Otake, A., Yoshino, K., Ueda, Y., Sawada, K., Mabuchi, S., Kimura, T., . . . Kimura, T. (2015). Usefulness of duloxetine for Paclitaxel-induced peripheral neuropathy treatment in gynecological cancer patients. Anticancer Research, 35, 359–363.

Study Purpose

To explore the potential efficacy of duloxetine for use against chemotherapy-induced peripheral neuropathy (CIPN) among patients with gynecologic cancers receiving paclitaxel

Intervention Characteristics/Basic Study Process

The medical records of patients being treated with duloxetine were evaluated retrospectively. The severity of symptoms before and after duloxetine administration was evaluated according to documented patient responses as either responders (symptoms dropped more than 1 grade) or non-responders (patients had a stable or worsening grade of neuropathy). A maintenance dose of duloxetine at 20 mg per day was given in 18 cases, and 40 mg per day was given in seven cases. In 12 cases, duloxetine administration began during chemotherapy. In 13 cases, it was started after chemotherapy (in four of these cases, one year after the completion of chemotherapy).

Sample Characteristics

  • N = 25  
  • MEDIAN AGE = 62 years (range = 40–77 years)
  • FEMALES: 100%
  • KEY DISEASE CHARACTERISTICS: Ovarian, corpus, and cervical cancers; all were receiving paclitaxel and carboplatin with or without epirubicin; median accumulated dose of paclitaxel was 1,805 mg per body; accumulated median dose of carboplatin was 3,368 mg
  • OTHER KEY SAMPLE CHARACTERISTICS: Prior to duloxetine, medications used in some patients included goshajinkigan, pregaabalin, vitamin B12, and SSRIs.

Setting

  • SITE: Single-site    
  • SETTING TYPE: Outpatient    
  • LOCATION: Japan

Phase of Care and Clinical Applications

  • PHASE OF CARE: Multiple phases of care
  • APPLICATIONS: Palliative care 

Study Design

Retrospective, observational trial

Measurement Instruments/Methods

  • National Cancer Institute's Common Terminology Criteria for Adverse Events (NCI-CTCAE) v 4.0

Results

56% of patients responded to duloxetine and 44% did not respond. An analysis of demographic, disease, and treatment-related variables showed no significant association between any of these factors and the effectiveness of duloxetine. Adverse events were mild, and duloxetine generally was well tolerated.
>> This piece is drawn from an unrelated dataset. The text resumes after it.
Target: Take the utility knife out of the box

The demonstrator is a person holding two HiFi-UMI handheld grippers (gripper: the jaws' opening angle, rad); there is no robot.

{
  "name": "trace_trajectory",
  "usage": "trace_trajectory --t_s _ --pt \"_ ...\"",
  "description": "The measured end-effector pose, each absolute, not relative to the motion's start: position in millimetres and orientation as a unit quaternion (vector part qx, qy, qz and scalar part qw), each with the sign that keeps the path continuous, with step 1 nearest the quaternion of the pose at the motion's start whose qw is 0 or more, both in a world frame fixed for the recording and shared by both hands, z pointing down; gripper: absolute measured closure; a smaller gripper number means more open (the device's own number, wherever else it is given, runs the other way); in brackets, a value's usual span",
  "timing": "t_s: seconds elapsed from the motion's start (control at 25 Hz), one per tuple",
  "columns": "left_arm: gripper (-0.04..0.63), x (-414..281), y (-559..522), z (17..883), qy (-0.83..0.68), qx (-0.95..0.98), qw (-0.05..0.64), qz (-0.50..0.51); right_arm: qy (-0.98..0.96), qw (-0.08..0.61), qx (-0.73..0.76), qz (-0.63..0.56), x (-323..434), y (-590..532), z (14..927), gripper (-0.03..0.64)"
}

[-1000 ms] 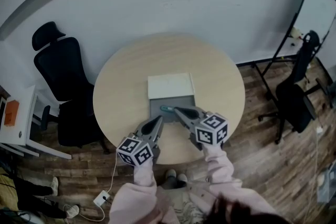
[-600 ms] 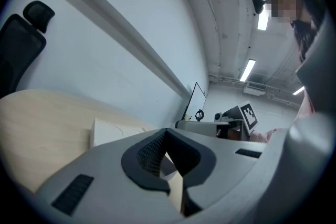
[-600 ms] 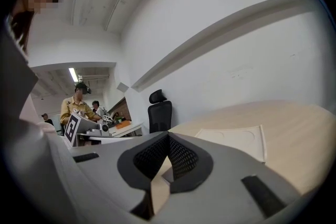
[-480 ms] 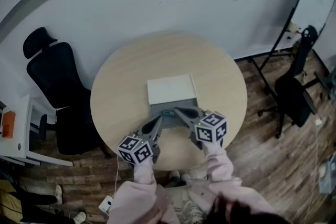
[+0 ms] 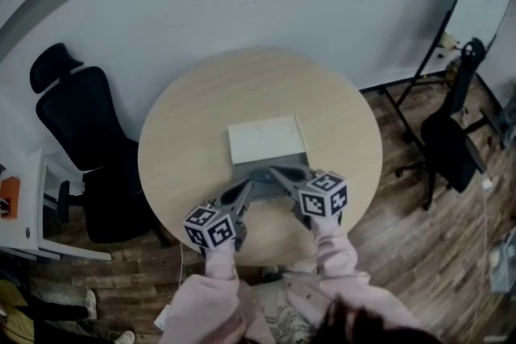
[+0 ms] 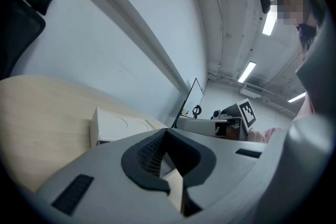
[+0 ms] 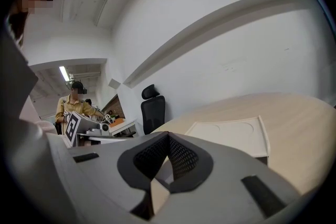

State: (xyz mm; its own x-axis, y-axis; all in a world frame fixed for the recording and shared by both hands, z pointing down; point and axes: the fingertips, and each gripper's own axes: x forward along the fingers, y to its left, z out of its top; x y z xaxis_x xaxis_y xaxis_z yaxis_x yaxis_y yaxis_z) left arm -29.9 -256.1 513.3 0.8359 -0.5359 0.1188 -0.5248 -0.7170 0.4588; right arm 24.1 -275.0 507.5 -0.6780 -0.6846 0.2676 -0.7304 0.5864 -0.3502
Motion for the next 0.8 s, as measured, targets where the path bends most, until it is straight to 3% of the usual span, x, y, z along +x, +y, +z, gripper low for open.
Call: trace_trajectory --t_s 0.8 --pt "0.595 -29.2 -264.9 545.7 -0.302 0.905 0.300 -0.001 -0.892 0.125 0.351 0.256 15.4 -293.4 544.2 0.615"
Overall, older patients tended to be less responsive to duloxetine.

Conclusions

The majority of patients responded to duloxetine, suggesting that in some patients, it can be helpful in managing the symptoms of CIPN.

Limitations

  • Small sample (< 30)
  • Risk of bias (no control group)
  • Risk of bias (no blinding)
  • Risk of bias (no random assignment)
  • Measurement validity/reliability questionable

 

 

Nursing Implications

The findings of this study suggest that duloxetine may be helpful for some patients for the prevention and management of CIPN. However, it was not effective in all cases. The study's findings were limited by its design. Additional research studies exploring effective dosages, the types of CIPN that respond to duloxetine, appropriate timing, and effects of duloxetine on the full range of CIPN symptoms rather than just pain are needed.